WHAT IS NEEDED
Repeat, exactly as written, the line containing "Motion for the" and each line after it through the end of the data.

[[ GIVEN INFORMATION, beginning ]]

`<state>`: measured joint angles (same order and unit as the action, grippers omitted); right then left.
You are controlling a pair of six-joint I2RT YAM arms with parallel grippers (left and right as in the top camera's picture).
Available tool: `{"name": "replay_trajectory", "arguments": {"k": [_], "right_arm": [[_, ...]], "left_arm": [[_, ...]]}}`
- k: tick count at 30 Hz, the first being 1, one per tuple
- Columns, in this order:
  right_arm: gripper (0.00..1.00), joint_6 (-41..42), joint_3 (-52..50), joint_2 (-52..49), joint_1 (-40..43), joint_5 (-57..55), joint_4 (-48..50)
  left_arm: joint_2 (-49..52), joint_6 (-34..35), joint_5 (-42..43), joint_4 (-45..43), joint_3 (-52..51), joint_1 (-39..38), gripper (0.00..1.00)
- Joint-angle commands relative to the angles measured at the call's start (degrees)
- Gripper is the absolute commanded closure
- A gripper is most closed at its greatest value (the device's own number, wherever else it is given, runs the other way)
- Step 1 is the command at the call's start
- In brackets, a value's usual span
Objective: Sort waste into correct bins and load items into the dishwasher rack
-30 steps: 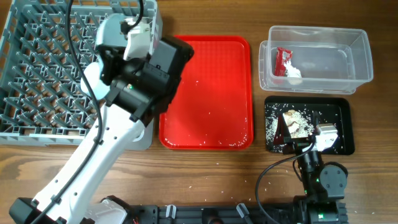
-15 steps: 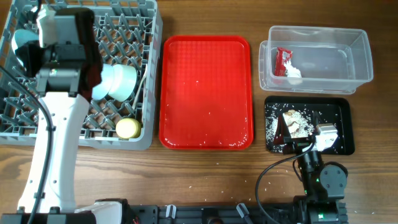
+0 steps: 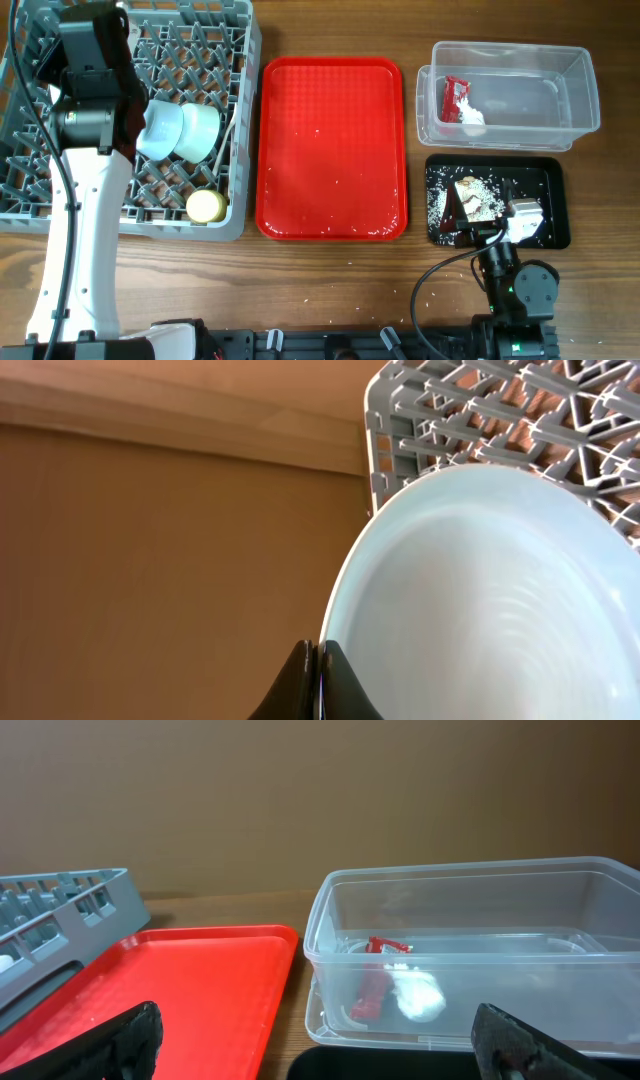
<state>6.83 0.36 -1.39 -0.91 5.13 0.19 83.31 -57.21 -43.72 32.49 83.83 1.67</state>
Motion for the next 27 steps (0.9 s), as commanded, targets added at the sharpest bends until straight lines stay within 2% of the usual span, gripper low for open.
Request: {"name": "replay_trajectory", "arguments": {"k": [1,6,12,19,25,26,27], "right_arm": [[0.0,0.83,-0.07,0.09,0.24,0.7,0.17],[0.0,0.83,-0.07,0.09,0.24,0.7,0.17],[0.0,0.85,-0.07,0.09,0.24,0.7,0.17],[0.0,0.83,-0.07,0.09,0.24,0.7,0.17],[0.0,0.83,-0.07,0.09,0.24,0.7,0.17],[0.0,0.85,-0.07,0.09,0.24,0.7,0.17],[0.0,0.83,-0.07,0.09,0.24,0.68,0.17]], "left_arm": [[-0.31,-4.74,1.49,-2.62,0.5,0.44,0.96],[0.22,-6.29,1.05,-6.82,0.48,0.85,0.96],[6.43,-7.19,0.61,-13.33,0.48,3.48,0.96],[14.53,-13.11,2.47,-19.08,0.48,5.38,0.96],[18.75,-14.19,6.05,-19.04,0.48,5.29,0.96],[18.93,-13.62,7.17,-19.02,0.48,4.94,0.88],[18.88,-11.56,7.67,-19.61,0.5,4.22,0.7]]}}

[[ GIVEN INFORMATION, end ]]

EXERCISE RESULT
Motion for the next 27 steps (0.9 s), as commanded, targets added at the sharpest bends until straight lines stay within 2% of the usual span, gripper low for open.
Request: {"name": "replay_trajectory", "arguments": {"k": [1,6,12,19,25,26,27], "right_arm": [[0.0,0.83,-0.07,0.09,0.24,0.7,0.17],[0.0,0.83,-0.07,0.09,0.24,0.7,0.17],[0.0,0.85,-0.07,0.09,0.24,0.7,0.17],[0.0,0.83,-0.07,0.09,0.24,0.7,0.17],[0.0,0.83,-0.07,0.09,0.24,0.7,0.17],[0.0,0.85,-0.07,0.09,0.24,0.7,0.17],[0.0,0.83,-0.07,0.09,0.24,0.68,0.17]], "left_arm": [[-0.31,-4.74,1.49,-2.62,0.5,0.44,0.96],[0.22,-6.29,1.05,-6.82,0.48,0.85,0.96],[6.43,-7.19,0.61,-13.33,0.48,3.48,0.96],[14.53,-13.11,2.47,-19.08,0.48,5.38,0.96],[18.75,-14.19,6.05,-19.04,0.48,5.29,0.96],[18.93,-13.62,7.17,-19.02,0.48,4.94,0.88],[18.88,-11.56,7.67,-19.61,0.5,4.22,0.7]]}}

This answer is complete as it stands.